What British Columbia municipal tenders typically include
- Route map and scope — km of road, sidewalk linear metres, properties, stack-out zones
- Equipment specification — minimum number of plow trucks, salt spreaders, sidewalk tractors
- Insurance requirement — typically $5–10M GL plus commercial vehicle
- Response SLA — Class 1 routes cleared in 6–12 hr, Class 2/3 in 12–24 hr
- Documentation requirement — GPS tracking, completion proof, salt application log
- Contract term — 1, 3, or 5 year with right of renewal
- Performance bond — typically 10 % of annual contract value
How to bid a British Columbia snow tender
- Register on the portal (BC Bid) — provincial vendor registration takes 2–4 weeks
- Filter listings — use the snow.ca tenders board to monitor new postings daily
- Build the response — documented operating history, equipment commitment, insurance certificate, performance bond letter
- Submit before deadline — most tenders close 14–30 days after posting
- Award decision — typically issued 4–10 weeks after submission deadline
Questions, answered.
Where do British Columbia snow tenders post?
British Columbia snow tenders post on BC Bid, CivicInfo BC. snow.ca aggregates these portals into a single daily-updated feed at /tenders. Use the province filter to see only British Columbia listings, or set up an alert to get email notification on new postings matching your equipment class and service area.
What is the typical contract value for British Columbia snow tenders?
British Columbia municipal snow contracts range from small-municipality (50–200 km routes at $250,000–$1.2M annual) to mid-size municipality (200–800 km at $1.2M–$6M) to large urban (800–3,000 km at $6M–$28M). Total British Columbia annual procurement is approximately $62M+ across 11 live opportunities. Larger contracts typically require multi-year terms (3–5 years), performance bonds at 10 % of annual value, and demonstrated multi-season operating history.
What insurance is required to bid British Columbia snow tenders?
Standard minimums are $5M general liability + $2M commercial vehicle for small-and-mid municipalities, scaling to $10M GL for large urban municipalities. Most tenders also require a performance bond at 10 % of annual contract value, issued by a licensed surety. Wage compliance under provincial prevailing wage statutes is typical.
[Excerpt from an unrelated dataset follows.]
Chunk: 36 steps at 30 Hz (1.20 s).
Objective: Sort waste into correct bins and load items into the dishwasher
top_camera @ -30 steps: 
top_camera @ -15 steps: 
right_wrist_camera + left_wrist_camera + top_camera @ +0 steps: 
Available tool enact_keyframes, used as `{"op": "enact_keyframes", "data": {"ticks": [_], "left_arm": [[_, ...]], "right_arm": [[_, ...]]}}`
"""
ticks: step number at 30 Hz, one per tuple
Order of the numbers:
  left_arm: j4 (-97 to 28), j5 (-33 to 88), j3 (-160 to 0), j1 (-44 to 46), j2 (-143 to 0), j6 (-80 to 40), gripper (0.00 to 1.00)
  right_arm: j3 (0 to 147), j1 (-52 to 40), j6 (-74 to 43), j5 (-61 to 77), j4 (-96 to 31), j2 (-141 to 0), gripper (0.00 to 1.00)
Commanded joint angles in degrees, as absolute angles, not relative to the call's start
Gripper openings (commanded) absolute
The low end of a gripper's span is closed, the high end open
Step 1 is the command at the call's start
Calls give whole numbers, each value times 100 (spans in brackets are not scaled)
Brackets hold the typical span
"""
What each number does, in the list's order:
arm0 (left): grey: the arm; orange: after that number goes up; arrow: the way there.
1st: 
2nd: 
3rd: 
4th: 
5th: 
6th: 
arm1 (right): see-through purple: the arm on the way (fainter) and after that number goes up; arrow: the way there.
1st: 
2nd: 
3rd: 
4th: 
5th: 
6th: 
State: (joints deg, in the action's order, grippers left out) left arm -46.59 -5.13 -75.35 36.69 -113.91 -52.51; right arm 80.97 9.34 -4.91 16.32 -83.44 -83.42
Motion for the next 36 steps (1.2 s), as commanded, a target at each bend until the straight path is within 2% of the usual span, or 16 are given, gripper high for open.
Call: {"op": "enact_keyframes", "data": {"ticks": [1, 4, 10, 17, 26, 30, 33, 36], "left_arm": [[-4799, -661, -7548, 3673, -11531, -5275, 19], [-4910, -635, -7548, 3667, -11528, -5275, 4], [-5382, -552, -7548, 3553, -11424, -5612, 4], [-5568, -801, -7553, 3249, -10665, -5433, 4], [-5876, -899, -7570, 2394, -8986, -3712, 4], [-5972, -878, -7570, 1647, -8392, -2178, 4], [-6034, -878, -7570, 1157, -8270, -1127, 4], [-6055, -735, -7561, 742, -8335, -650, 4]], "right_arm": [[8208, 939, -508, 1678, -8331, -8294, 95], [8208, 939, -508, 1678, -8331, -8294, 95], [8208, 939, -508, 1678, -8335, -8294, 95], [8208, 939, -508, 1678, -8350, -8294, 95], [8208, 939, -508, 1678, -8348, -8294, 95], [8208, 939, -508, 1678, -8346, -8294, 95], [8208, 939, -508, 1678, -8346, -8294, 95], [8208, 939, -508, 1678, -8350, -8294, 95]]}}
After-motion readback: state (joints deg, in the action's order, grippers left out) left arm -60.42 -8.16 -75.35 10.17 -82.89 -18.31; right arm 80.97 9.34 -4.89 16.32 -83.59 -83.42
For contractors building toward municipal work, the path is to first hold $5M GL on commercial accounts, build a 2–3 year documented operating history, then pursue performance bonding through a specialty surety broker.
When do British Columbia snow tenders post?
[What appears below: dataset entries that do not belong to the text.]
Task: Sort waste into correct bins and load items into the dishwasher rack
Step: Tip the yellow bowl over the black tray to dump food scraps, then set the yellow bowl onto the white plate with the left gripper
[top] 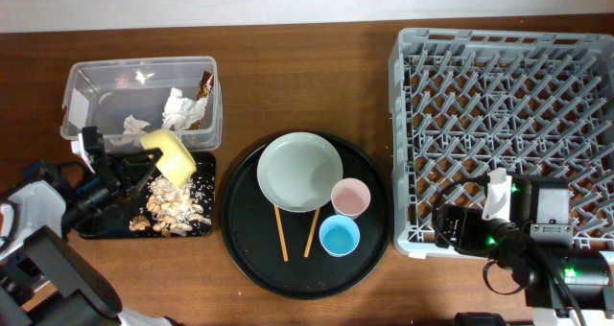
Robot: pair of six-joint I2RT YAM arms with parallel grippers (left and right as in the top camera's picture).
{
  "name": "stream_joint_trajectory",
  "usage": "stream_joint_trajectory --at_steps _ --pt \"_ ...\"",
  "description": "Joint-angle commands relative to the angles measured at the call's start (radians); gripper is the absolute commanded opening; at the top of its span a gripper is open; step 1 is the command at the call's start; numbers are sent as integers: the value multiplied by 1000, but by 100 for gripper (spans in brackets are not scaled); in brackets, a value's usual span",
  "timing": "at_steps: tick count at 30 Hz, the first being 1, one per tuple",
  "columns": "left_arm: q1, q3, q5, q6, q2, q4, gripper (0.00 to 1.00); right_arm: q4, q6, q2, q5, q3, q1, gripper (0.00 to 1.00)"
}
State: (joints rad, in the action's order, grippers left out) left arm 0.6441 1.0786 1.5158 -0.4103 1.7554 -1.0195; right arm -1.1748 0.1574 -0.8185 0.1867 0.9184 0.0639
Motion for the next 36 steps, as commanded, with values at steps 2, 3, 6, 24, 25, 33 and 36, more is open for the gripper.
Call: stream_joint_trajectory --at_steps 2,3,6,24,25,33,36 --pt "5 2 21 -25 1 -3 0 0 5 4 12 15 -5 98" --pt "5 2 20 -25 1 -3 0 0 5 4 12 15 -5 98" --pt "-50 5 -121 -24 -21 -14 0 1 5 4 12 15 -5 98" --pt "-1137 308 -1280 377 66 206 1 0 5 4 12 15 -5 98" --pt "-1147 308 -1280 382 87 208 1 0 5 4 12 15 -5 98" --pt "-1159 404 -1235 381 65 145 54 0 5 4 12 15 -5 98" --pt "-1173 413 -1111 381 47 146 54 0 5 4 12 15 -5 98"
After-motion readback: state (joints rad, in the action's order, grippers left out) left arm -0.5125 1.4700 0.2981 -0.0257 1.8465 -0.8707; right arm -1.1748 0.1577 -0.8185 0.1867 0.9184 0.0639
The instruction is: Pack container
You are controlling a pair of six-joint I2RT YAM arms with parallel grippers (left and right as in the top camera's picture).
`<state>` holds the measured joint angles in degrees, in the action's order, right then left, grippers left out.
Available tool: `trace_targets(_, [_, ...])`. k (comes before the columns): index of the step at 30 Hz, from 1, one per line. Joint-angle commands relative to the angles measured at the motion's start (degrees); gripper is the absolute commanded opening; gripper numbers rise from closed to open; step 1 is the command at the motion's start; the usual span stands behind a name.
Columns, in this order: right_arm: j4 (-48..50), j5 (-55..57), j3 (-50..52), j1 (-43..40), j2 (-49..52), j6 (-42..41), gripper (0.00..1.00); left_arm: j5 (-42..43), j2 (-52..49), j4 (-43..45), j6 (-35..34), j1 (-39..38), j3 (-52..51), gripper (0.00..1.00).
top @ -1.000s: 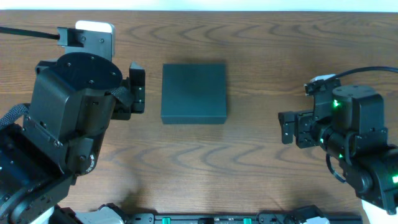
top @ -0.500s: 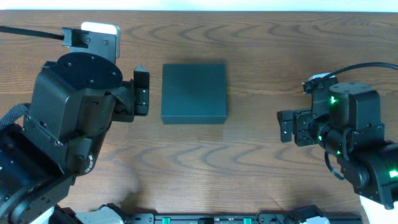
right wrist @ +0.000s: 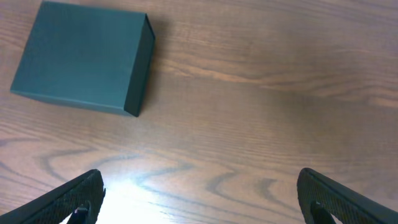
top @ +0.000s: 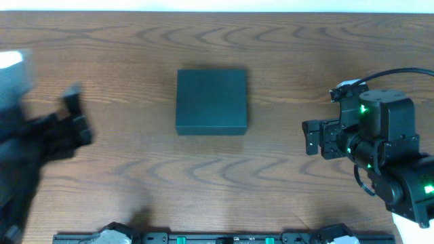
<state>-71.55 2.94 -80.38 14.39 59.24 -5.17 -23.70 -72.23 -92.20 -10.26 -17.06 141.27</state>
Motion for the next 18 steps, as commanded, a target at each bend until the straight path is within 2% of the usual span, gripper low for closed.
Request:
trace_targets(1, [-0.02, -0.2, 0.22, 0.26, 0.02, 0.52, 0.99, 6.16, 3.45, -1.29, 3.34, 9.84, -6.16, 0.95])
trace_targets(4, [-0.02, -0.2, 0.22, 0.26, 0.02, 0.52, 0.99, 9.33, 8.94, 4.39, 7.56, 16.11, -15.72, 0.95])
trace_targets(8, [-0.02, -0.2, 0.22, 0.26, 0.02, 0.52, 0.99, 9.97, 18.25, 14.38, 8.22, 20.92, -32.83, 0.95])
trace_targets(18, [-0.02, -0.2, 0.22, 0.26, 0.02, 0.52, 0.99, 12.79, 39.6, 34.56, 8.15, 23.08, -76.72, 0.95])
Most British Columbia tenders post between March and August for the following winter (Nov–Apr) contract year. Early bird tenders for large multi-year contracts can post as early as January. Award decisions typically issue between June and October. Performance dates: Nov 15 → Mar 31. snow.ca flags posting dates and award decision dates for every active listing on the tender board.
Does snow.ca bid British Columbia tenders?
Yes — snow.ca bids British Columbia tenders in markets where we maintain dedicated tandem-axle and sidewalk-tractor capacity. We do not bid contracts we cannot reliably serve under the contracted SLA. Tender bids are matched to the snow.ca regional operations centre for British Columbia; bid decisions are made within 5 business days of the tender posting based on equipment availability, route economics, and insurance/bond capacity.